:: WHAT THE EXERCISE ASKS ::
Beginning with the opening line, set down each line of the material below exactly, stopping once the line with "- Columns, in" is done.

:: DATA EXTRACT ::

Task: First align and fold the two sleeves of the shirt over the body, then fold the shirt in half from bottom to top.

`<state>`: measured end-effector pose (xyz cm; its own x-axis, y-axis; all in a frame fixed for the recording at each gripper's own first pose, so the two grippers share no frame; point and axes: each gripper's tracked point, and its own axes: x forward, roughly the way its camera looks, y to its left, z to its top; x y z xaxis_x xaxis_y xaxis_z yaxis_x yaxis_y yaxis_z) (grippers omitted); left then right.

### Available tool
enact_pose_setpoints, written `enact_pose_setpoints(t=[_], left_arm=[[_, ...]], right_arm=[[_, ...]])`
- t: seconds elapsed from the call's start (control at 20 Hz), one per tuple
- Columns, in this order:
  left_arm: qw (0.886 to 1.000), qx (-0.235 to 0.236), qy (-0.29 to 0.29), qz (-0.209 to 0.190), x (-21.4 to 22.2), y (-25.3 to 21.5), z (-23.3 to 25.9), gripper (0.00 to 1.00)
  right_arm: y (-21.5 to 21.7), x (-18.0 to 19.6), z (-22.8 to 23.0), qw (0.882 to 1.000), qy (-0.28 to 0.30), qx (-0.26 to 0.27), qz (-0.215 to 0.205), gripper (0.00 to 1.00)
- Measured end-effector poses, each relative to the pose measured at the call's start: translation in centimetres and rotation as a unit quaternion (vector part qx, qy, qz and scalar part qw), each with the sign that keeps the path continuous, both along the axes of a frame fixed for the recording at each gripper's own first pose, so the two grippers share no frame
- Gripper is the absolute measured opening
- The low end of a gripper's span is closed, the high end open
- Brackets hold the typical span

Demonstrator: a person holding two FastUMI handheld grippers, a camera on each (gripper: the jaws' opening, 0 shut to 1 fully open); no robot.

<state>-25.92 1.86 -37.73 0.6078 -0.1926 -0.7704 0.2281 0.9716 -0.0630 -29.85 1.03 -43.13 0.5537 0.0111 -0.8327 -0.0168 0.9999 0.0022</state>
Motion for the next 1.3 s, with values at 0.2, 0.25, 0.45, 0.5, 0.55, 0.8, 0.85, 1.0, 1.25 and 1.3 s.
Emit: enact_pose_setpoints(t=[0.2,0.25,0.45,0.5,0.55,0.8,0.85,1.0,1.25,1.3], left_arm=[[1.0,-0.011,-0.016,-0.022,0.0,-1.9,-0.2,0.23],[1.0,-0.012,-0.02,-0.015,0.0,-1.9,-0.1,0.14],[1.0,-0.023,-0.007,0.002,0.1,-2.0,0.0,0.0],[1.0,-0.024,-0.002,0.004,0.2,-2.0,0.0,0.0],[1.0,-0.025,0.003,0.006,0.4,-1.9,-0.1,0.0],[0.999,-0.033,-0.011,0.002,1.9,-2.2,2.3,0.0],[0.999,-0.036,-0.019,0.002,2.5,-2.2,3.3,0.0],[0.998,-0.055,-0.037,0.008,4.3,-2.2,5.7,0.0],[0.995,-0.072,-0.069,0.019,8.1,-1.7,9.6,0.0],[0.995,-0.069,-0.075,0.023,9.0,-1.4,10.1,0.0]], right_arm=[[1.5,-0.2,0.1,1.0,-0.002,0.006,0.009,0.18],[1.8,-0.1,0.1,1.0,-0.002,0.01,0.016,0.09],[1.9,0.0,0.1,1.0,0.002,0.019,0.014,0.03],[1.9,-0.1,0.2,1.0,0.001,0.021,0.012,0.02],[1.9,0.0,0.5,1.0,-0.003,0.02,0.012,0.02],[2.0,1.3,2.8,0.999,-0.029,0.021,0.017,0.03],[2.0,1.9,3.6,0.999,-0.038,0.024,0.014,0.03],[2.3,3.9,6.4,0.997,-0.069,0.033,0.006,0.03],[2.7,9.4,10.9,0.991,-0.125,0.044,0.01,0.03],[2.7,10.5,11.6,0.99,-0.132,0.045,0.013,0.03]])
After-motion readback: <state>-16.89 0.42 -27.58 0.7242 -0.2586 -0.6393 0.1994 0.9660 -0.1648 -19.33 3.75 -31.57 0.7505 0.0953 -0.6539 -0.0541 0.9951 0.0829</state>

:: RESULT OF THE TASK ::
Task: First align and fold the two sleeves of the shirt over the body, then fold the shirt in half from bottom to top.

`<state>`: measured end-effector pose (xyz cm; its own x-axis, y-axis; all in a frame fixed for the recording at each gripper's own first pose, so the two grippers share no frame; point and axes: each gripper's tracked point, and its own axes: x forward, roughly the way its camera looks, y to its left, z to its top; x y z xaxis_x xaxis_y xaxis_z yaxis_x yaxis_y yaxis_z) (grippers omitted); left then right.

### Available tool
enact_pose_setpoints, written `enact_pose_setpoints(t=[_], left_arm=[[_, ...]], right_arm=[[_, ...]])`
- t: seconds elapsed from the call's start (control at 20 Hz), one per tuple
- Columns, in this order:

With that, the output is done.